Yolanda learns from five “hat queens,” who are all imperious in their own ways. Fabrique is the spiritual nurturer, Atlanta’s Bernardine Mitchell the earthy sensualist, Karan Kendrick the graceful athlete, Gail Grate the judgmental fuss-budget and Lynda Gravatt the amusingly bossy intimidator. It’s a toss-up whether Gravatt or Mitchell is Crowns’ funniest comedienne, with Gravatt displaying superb comic timing during her sermons, while Mitchell inspires huge laughs as an overly enthusiastic church singer.

Among such larger-than-life presences, Dubose proves the least interesting, in part because the play requires Yolanda to spend so much time pouting petulantly. Still, Dubose sings like an angel and dances like a dervish.

With so much diva-tude on display, a play would need exceptionally talented men to upstage them — and Crowns has them. In all the male roles, John Steven Crowley reveals an astonishing versatility and gift for humor.
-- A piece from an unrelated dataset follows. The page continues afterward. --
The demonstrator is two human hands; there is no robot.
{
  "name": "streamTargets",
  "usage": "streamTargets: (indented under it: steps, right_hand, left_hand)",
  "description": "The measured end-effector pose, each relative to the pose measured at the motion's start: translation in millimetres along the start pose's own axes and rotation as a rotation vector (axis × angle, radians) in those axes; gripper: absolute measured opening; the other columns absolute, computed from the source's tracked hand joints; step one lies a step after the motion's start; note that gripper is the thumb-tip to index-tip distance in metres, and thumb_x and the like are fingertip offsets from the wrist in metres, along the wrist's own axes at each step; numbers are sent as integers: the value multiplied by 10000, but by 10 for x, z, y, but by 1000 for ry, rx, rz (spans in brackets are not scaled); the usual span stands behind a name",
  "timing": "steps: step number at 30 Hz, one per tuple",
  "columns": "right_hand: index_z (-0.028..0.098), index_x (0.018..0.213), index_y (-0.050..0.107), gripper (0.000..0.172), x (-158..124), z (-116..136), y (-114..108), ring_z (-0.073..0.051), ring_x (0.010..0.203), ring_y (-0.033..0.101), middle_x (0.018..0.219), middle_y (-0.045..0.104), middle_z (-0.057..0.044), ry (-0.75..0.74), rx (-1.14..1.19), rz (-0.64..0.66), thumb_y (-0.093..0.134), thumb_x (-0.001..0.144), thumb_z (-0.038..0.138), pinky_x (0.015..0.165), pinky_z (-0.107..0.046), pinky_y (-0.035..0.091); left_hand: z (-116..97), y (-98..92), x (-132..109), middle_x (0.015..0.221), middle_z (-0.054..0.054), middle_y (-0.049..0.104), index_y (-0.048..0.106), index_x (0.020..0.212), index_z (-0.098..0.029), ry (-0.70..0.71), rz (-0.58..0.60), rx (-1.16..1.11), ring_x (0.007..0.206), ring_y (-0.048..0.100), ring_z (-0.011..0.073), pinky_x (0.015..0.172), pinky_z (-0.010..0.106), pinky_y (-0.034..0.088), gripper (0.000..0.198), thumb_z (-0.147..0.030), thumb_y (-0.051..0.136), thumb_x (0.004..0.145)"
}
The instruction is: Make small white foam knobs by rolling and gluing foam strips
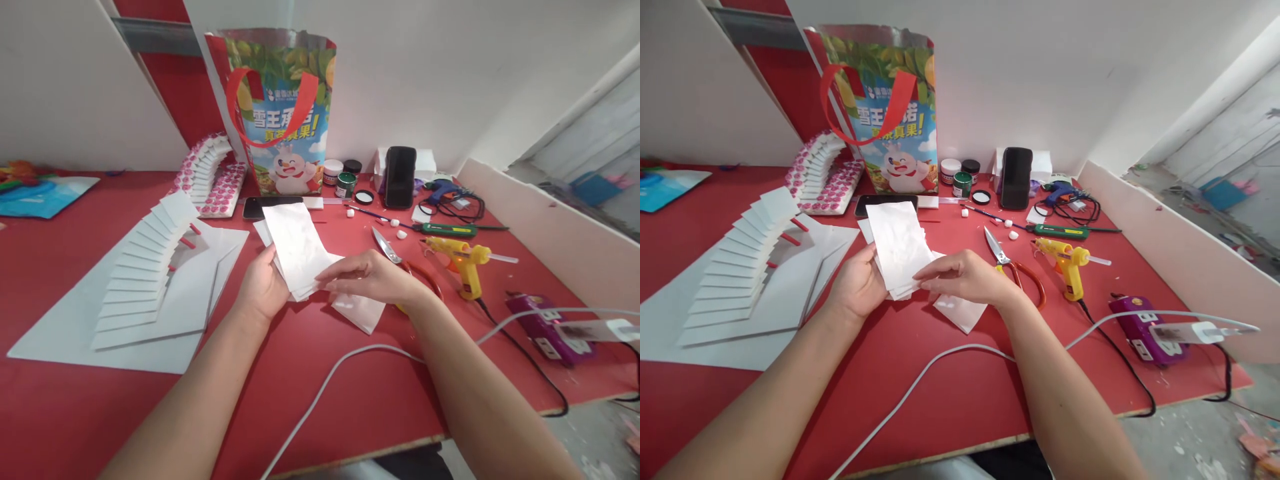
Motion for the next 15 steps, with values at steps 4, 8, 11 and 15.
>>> streamTargets:
  steps: [4, 8, 11, 15]
  right_hand:
    - [140, 927, 778, 303, -4, 30, -32, -79, 382, 546, 580, 675, 4, 7, 26, -164, 688, 856, 421, 398, -207, 388]
    - [162, 904, 715, 302, 35, -21, -107, -58, 414, 456, 541, 550, 59, -85, 37, -624, 703, 835, 455, 436, -211, 362]
    - [169, 994, 700, 367, 107, -140, -115, -81, 494, 502, 670, 609, 33, -43, -23, -679, 737, 781, 465, 478, -234, 392]
    - [171, 957, 667, 322, 182, -251, -87, -82, 476, 474, 664, 593, 43, -10, -29, -651, 729, 752, 411, 462, -244, 361]
  left_hand:
    - [29, 27, -49, 1128, 162, 757, 587, 1341, -38, -32, 21, 63, 1132, 691, 302, 1062, 469, 506, 438, -242, 441, 982]
    - [65, 53, -104, 1046, 136, 780, 636, 1278, -60, -84, 16, 128, 1042, 727, 280, 1040, 450, 523, 383, -224, 486, 966]
    - [110, 60, -127, 1111, 159, 763, 631, 1288, -63, -151, 69, 166, 1055, 723, 300, 1019, 464, 535, 391, -245, 497, 968]
    - [168, 37, -132, 1152, 162, 750, 651, 1263, -87, -211, 184, 205, 1068, 718, 313, 1013, 467, 536, 373, -271, 522, 965]
Point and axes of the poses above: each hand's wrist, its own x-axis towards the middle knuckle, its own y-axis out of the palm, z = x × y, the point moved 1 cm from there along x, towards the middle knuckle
He’s a big man but proves capable of surprising delicacy, and when, as the preacher, he leads the audience in a hymn, he bounces on his heels as if he’s weightless.

Even more remarkable is percussionist David Pleasant, who’s fully visible at the bottom of the right aisle. When he claps, pounds his feet, beats tambourines and shouts in rhythm, it’s like seeing the entire ensemble of Stomp in one person. Pleasant alone is worth the price of a ticket, and his rhythmic contributions make numbers like the African-style dance “Ring Shout” into ecstatic experiences.

Crowns’ musical moments can imaginatively employ a fragment of a famous hymn like “Wade in the Water” or “Just a Closer Walk With Thee,” although simply presenting the song in its entirety would be more conventionally satisfying. At times, Crowns merely feels like Taylor is putting sociological research on stage without truly dramatizing it. Yolanda develops not through a conventional plot, but as both witness and participant to a series of highly symbolic rituals, including marriage, baptism and funeral.

And for a few stretches, Crowns feels like it’s only about hats, telling you more than you really want or need to know. Riccardo Hernandez’s set doesn’t help, looking too deluxe for the play’s down-home setting. With its columnar hat racks and curtains bearing the word “crowns” in endless patterns, it looks like the lobby of an upscale department store.

Nevertheless, Crowns turns out to be, paradoxically, a cerebral crowd-pleaser, with the actors generating cheerful chemistry between each other and the clapping-along audience. The play in its entirety doesn’t live up to its numerous highlights, but the Alliance still has plenty to brag about, thanks to the stars in its Crowns.